TASK GOAL: Should an entry include a picture, omit the picture and still repeat everything else exactly.

LISTED ENTRIES:
* * *

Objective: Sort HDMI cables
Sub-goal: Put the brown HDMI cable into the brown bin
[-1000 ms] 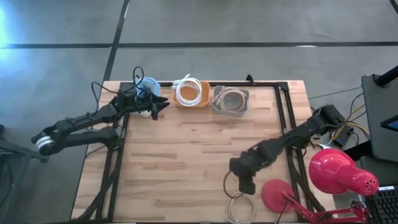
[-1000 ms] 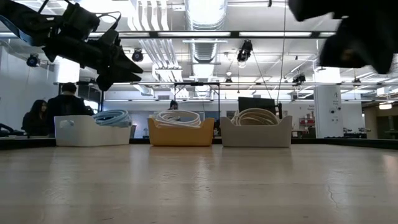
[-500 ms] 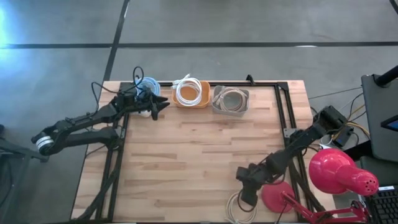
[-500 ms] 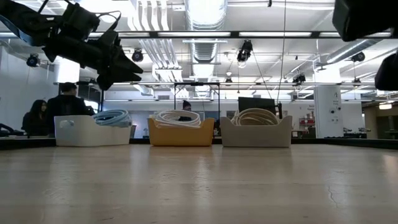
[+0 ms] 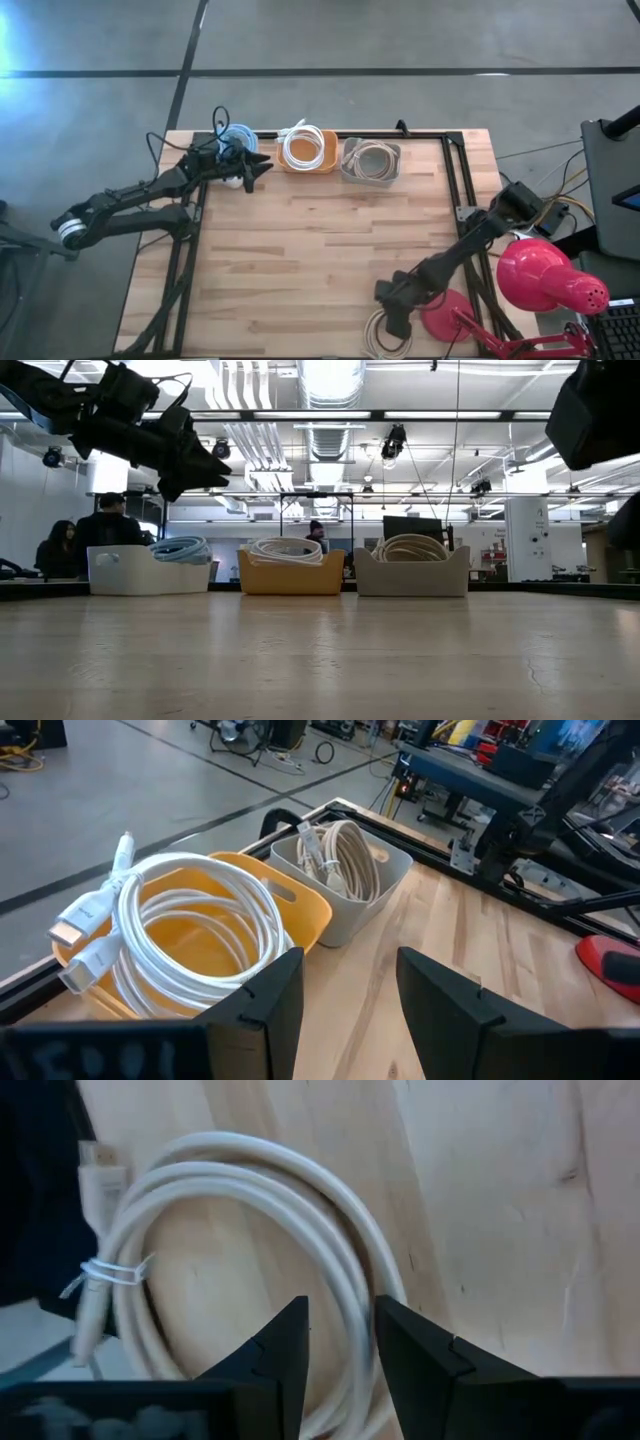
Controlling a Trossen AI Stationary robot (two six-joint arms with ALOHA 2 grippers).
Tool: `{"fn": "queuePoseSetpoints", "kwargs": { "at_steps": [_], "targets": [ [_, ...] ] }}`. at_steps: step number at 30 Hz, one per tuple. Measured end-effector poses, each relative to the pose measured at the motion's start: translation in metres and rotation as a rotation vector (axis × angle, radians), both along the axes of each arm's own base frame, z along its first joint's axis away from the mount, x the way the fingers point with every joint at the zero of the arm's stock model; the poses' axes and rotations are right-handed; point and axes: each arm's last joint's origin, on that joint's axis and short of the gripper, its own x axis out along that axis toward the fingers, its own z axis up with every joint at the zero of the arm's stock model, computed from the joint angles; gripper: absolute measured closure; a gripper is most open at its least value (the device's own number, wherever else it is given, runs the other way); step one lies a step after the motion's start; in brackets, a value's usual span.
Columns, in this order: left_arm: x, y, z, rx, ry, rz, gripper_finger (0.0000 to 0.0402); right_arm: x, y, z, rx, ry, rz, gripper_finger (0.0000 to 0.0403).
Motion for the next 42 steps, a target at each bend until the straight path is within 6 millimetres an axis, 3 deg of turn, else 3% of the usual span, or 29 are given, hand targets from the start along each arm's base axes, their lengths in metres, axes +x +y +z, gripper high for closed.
{"fn": "queuePoseSetpoints", "kwargs": {
  "at_steps": [10, 18, 23, 27, 32, 42],
  "targets": [
    [0.0, 0.0, 0.001, 0.006, -0.007, 0.0, 0.0241, 0.008, 0.007, -0.022, -0.055, 0.059, 0.071, 0.0305],
    [0.0, 0.002, 0.0, 0.019, 0.003, 0.043, 0.0241, 0.014, -0.002, -0.012, -0.108, 0.018, 0.143, 0.0383],
    [0.0, 0.002, 0.001, 0.046, 0.015, 0.064, 0.0241, 0.024, -0.021, 0.002, -0.139, -0.041, 0.125, 0.0386],
    [-0.001, 0.002, 0.001, 0.05, 0.016, 0.069, 0.0241, 0.029, -0.042, 0.02, -0.201, -0.108, 0.125, 0.0387],
    [-0.001, 0.002, 0.001, 0.05, 0.015, 0.069, 0.0241, 0.03, -0.084, 0.048, -0.465, -0.207, 0.073, 0.0388],
    [0.0, 0.003, 0.002, 0.061, 0.003, 0.07, 0.0241, 0.019, -0.191, 0.107, -1.151, -0.293, -0.432, 0.0389]
  ]
}}
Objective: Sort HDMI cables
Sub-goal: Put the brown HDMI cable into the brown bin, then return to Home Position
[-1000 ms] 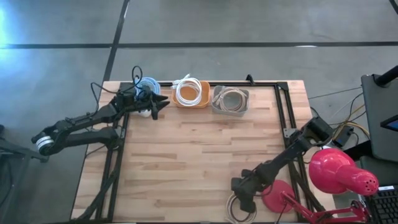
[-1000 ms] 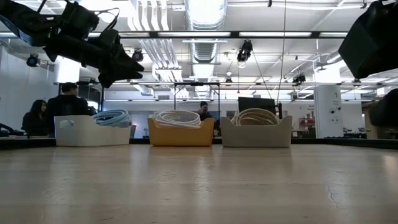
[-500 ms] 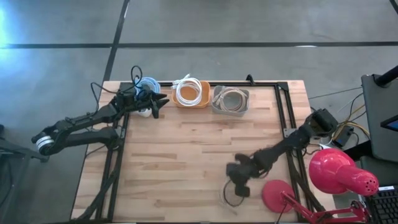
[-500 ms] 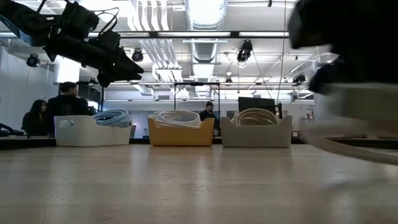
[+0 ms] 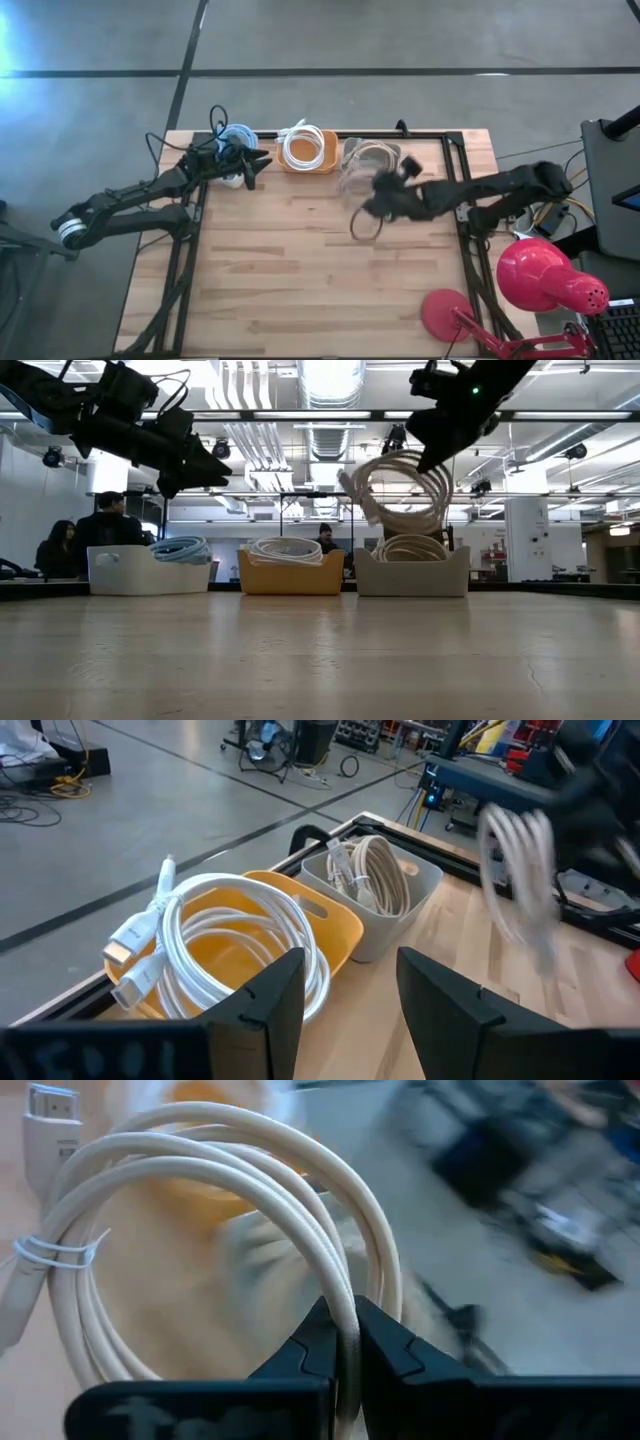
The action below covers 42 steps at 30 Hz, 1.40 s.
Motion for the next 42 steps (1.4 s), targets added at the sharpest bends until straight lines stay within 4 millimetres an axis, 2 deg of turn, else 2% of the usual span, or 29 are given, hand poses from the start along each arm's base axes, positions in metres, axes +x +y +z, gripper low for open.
{"fn": "queuePoseSetpoints", "kwargs": {
  "at_steps": [4, 7, 11, 15, 19, 23, 29, 35, 42],
  "targets": [
    [0.0, 0.0, 0.0, 0.002, -0.002, 0.0, 0.0241, -0.011, -0.041, 0.014, -0.052, -0.05, -0.18, 0.0389],
    [0.0, 0.0, 0.0, 0.002, -0.002, 0.0, 0.0241, -0.017, -0.066, 0.015, -0.057, -0.058, -0.282, 0.0389],
    [0.0, 0.0, 0.0, 0.002, -0.002, 0.0, 0.0241, -0.017, -0.089, -0.001, -0.032, -0.041, -0.353, 0.0389],
    [0.0, 0.0, 0.0, 0.002, -0.002, 0.001, 0.0241, -0.01, -0.104, -0.025, -0.009, -0.003, -0.34, 0.0389],
    [0.0, 0.0, 0.0, 0.002, -0.002, 0.001, 0.0241, -0.005, -0.111, -0.039, 0.013, 0.032, -0.351, 0.0386],
    [0.0, 0.0, 0.0, 0.002, -0.002, 0.001, 0.0241, -0.001, -0.114, -0.049, 0.028, 0.046, -0.373, 0.0365],
    [0.0, 0.0, 0.0, 0.0, -0.003, 0.001, 0.0241, -0.001, -0.114, -0.05, 0.046, 0.055, -0.356, 0.0323],
    [0.0, 0.0, 0.0, -0.001, -0.003, 0.001, 0.0241, -0.008, -0.112, -0.034, 0.034, 0.032, -0.334, 0.0283],
    [0.0, 0.0, 0.0, -0.002, -0.004, 0.001, 0.0241, -0.025, -0.105, -0.001, 0.019, -0.03, -0.25, 0.0249]
  ]
}}
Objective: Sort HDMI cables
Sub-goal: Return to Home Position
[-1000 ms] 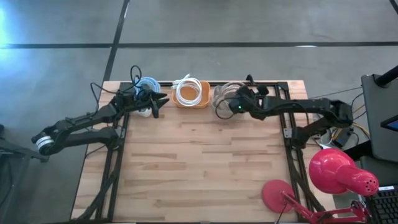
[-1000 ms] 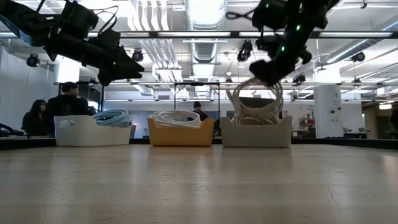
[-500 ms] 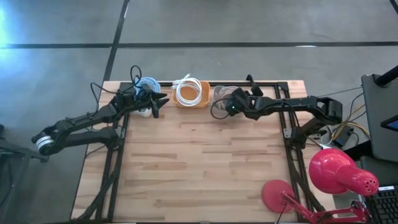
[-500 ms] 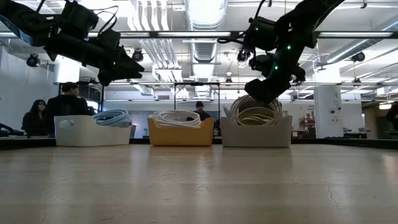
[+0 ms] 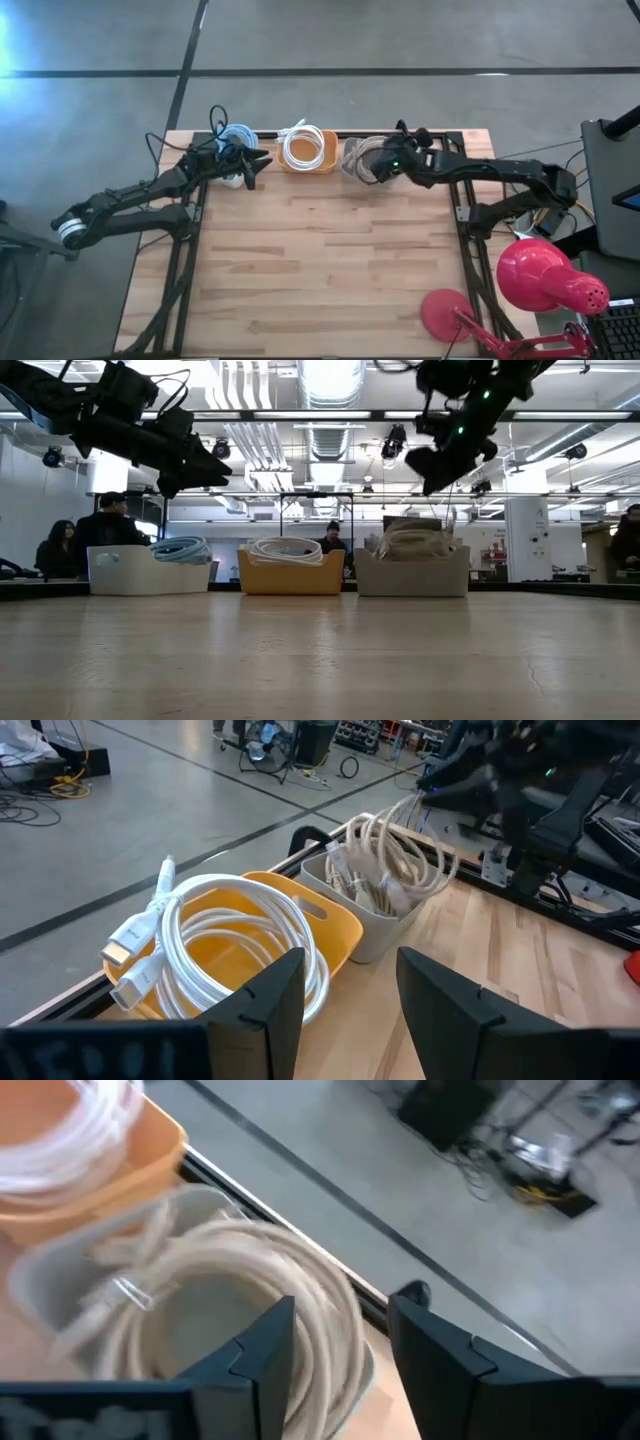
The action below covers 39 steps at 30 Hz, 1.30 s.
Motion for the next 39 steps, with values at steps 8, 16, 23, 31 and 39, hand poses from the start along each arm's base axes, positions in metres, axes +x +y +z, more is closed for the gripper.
{"fn": "queuePoseSetpoints", "kwargs": {
  "at_steps": [8, 16, 23, 31, 39],
  "targets": [
    [0.0, 0.0, 0.0, 0.001, 0.0, 0.0, 0.0241, -0.018, 0.008, 0.028, 0.006, -0.1, 0.082, 0.0235],
    [-0.006, -0.003, 0.013, 0.13, -0.005, 0.04, 0.0241, -0.034, 0.02, 0.051, -0.063, -0.12, 0.184, 0.0248],
    [-0.02, -0.015, 0.027, 0.244, -0.054, 0.042, 0.0261, -0.053, 0.035, 0.063, 0.005, -0.258, 0.642, 0.0277],
    [-0.032, -0.025, 0.011, 0.227, -0.068, 0.037, 0.0358, -0.075, 0.044, 0.03, -0.019, -0.448, 0.812, 0.0309],
    [-0.045, -0.036, -0.007, 0.233, -0.111, 0.004, 0.0393, -0.106, 0.054, -0.009, 0.09, -0.57, 0.75, 0.0346]
  ]
}}
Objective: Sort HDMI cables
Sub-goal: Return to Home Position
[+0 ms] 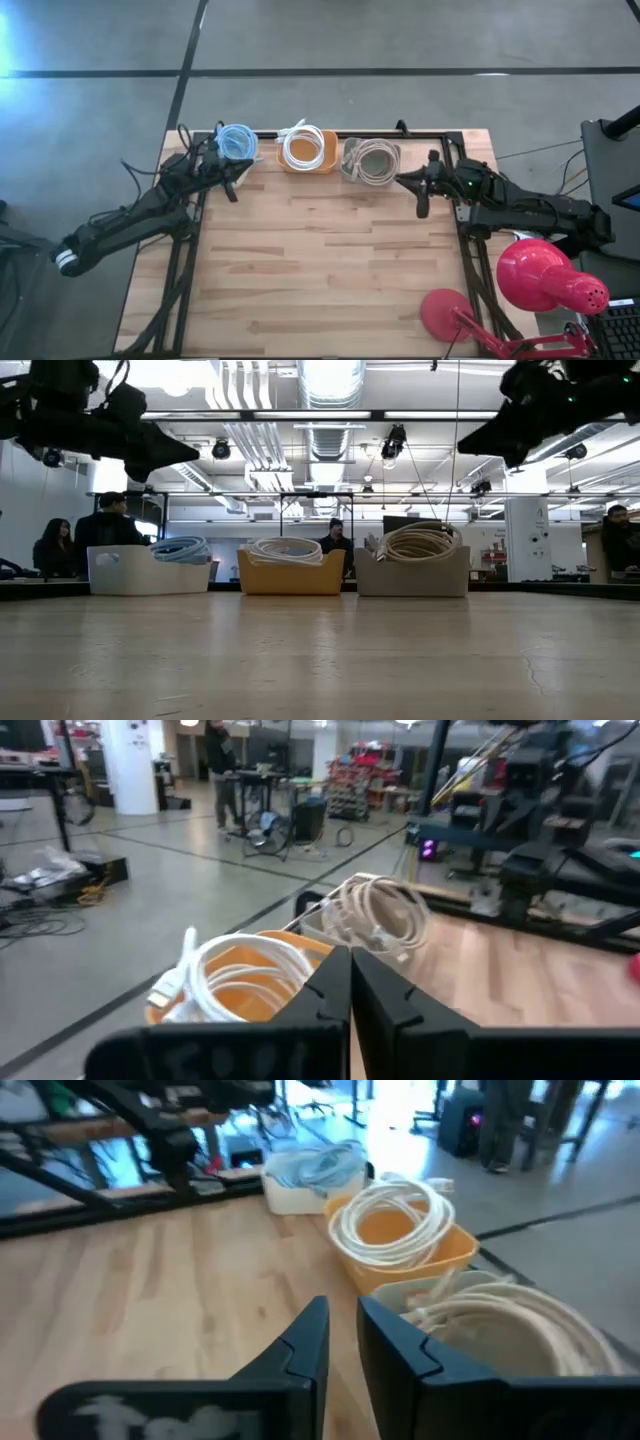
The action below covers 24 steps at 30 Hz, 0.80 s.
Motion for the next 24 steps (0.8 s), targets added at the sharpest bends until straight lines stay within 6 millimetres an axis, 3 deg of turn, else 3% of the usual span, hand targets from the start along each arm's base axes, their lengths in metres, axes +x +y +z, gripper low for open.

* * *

SOLUTION TO THIS PROBLEM:
Objective: Sort HDMI cables
Sub-goal: Put the brown HDMI cable into the brown bin
[-1000 ms] 
[-1000 ms] 
[-500 ms] 
[-500 ms] 
[+0 ms] 
Controlling a Trossen AI Stationary robot (two six-joint arms with ALOHA 2 grippers).
Tool: `{"fn": "queuePoseSetpoints", "kwargs": { "at_steps": [_], "targets": [ [_, ...] ] }}`. at_steps: step number at 30 Hz, one per tuple. Measured end-effector poses, each relative to the pose measured at the motion's start: translation in metres and rotation as a rotation vector (axis × angle, radians), both along the axes of each arm's own base frame, z along its first joint's axis away from the mount, x the way the fingers point with every joint at the zero of the arm's stock model; the poses' axes and rotations are right-handed; point and axes: each arm's last joint's origin, on that joint's axis and short of the gripper, its own x axis out along that axis toward the fingers, its own z axis up with every joint at the zero of the arm's stock model, computed from the joint angles; gripper: absolute measured closure; a gripper is most open at its least value (the device's own number, wherever else it is given, runs the other way); step one lies a step after the motion's start; in brackets, a value's usual span.
Columns, in this order: left_arm: x, y, z, rx, ry, rz, gripper_finger (0.0000 to 0.0402); right_arm: x, y, z, rx, ry, rz, gripper_finger (0.0000 to 0.0403).
Motion for the next 42 steps, a target at each bend until the straight path is within 6 millimetres an axis, 3 deg of turn, else 3% of the usual span, or 29 are given, hand targets from the start along each arm's base axes, their lengths in metres, axes +x +y +z, gripper high for closed.
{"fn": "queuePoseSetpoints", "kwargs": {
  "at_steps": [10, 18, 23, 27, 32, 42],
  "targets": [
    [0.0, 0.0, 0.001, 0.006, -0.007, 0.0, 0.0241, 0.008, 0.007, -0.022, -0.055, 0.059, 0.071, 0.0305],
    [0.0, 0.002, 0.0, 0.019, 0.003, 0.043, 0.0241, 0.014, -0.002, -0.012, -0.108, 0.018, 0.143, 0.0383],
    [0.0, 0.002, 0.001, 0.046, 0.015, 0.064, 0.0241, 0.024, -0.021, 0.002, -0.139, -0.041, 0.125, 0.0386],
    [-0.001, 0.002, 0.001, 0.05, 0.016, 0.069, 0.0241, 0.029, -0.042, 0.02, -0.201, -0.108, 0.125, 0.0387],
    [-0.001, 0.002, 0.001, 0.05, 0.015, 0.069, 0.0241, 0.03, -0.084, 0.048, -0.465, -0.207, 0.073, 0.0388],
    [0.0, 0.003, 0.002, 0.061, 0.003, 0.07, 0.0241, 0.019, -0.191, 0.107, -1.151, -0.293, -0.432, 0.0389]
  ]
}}
Objective: Sort HDMI cables
Sub-goal: Put the brown HDMI cable into the brown bin, then return to Home Position
[-1000 ms] 
[-1000 ms] 
[-500 ms] 
[-500 ms] 
[+0 ms] 
The action below covers 42 steps at 30 Hz, 1.40 s.
Motion for the next 42 steps (1.4 s), targets added at the sharpest bends until straight lines stay within 4 millimetres an axis, 2 deg of turn, else 2% of the usual span, or 29 are given, hand poses from the start along each arm's base axes, positions in metres, axes +x +y +z, gripper low for open.
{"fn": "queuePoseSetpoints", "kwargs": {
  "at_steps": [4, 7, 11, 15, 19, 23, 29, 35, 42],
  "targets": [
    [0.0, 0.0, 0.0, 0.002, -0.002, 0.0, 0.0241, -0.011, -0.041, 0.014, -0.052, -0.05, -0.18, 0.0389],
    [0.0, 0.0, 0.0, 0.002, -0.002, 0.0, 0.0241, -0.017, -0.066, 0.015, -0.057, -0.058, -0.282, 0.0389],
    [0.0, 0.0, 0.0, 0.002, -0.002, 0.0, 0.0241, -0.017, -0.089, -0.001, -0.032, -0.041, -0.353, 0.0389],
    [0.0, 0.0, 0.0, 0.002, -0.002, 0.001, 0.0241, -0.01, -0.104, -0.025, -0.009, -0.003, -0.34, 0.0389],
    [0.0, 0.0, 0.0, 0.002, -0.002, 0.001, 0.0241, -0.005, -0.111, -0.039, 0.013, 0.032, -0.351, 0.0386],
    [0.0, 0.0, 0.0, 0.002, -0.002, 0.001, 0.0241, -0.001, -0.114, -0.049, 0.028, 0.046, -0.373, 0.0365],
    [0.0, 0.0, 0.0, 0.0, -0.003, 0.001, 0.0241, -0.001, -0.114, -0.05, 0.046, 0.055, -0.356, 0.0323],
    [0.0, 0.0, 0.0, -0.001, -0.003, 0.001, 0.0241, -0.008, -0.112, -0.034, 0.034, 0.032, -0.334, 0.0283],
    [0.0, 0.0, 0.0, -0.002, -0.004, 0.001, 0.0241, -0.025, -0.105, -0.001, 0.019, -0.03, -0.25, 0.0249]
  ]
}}
Objective: Sort HDMI cables
Sub-goal: Return to Home Position
[-1000 ms] 
[-1000 ms] 
[-500 ms] 
[-500 ms] 
[+0 ms] 
The action below covers 39 steps at 30 Hz, 1.30 s.
Motion for the next 39 steps, with values at steps 8, 16, 23, 31 and 39, hand poses from the start along each arm's base axes, positions in metres, axes +x +y +z, more is closed for the gripper.
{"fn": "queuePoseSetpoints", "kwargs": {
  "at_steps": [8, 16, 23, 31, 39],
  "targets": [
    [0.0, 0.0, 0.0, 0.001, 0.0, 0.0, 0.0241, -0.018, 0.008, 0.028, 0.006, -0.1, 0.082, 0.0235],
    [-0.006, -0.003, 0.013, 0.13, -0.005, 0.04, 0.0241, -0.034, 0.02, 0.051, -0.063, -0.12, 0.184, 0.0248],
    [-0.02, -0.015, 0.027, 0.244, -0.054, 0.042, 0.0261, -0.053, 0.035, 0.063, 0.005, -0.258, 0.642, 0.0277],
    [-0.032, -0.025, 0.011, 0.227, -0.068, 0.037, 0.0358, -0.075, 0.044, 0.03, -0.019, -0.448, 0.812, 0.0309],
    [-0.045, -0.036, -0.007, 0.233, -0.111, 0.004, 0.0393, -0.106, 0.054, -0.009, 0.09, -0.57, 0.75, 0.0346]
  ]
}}
Objective: Sort HDMI cables
Sub-goal: Return to Home Position
[+0 ms] 
The action below covers 24 steps at 30 Hz, 0.80 s.
Motion for the next 24 steps (0.8 s), targets added at the sharpest bends until straight lines stay within 6 millimetres an axis, 3 deg of turn, else 3% of the usual span, hand targets from the start along each arm's base axes, their lengths in metres, axes +x +y +z, gripper low for open.

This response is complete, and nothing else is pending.